> _Prompt_: Extract the lines that carry the string "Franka" from the listing.

> _Data section_:

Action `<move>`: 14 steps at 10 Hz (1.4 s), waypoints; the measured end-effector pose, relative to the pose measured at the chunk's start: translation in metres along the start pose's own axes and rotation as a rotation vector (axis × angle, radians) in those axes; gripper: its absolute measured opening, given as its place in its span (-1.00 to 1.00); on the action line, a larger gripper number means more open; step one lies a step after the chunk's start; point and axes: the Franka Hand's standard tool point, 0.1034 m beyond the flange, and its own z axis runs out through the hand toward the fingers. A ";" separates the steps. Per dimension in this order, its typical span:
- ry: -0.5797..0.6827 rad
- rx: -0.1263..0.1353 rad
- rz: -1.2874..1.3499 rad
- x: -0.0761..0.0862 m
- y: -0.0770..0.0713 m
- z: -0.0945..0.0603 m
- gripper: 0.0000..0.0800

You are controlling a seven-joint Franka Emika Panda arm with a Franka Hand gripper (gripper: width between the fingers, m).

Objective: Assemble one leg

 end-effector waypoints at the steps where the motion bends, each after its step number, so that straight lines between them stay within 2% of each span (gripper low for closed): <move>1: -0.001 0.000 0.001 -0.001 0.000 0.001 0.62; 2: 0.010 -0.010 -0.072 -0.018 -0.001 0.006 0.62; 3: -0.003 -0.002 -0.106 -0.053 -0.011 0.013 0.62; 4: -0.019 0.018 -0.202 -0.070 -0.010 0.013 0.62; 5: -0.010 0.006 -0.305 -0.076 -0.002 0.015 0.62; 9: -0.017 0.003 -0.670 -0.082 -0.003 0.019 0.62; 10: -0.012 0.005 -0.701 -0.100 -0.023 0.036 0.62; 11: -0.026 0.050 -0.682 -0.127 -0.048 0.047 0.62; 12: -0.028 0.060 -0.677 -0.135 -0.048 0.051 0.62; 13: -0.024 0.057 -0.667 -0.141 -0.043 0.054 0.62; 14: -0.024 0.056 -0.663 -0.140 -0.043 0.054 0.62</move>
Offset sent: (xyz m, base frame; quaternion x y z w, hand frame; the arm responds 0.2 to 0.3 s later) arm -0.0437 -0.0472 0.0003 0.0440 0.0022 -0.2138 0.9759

> _Answer below_:
Action `<move>`: 14 steps at 10 Hz (1.4 s), waypoints; the measured end-effector pose, relative to the pose measured at the chunk's start: translation in metres along the start pose's own axes and rotation as a rotation vector (axis × angle, radians) in those axes; gripper: its absolute measured opening, given as its place in its span (-1.00 to 1.00); on the action line, a larger gripper number means more open; step one lies a step after the chunk's start; point and axes: the Franka Hand's standard tool point, 0.1034 m beyond the flange, and its own z axis runs out through the hand toward the fingers. A ";" separates the steps. Per dimension in this order, its typical span:
You are controlling a seven-joint Franka Emika Panda arm with a Franka Hand gripper (gripper: width between the fingers, m).

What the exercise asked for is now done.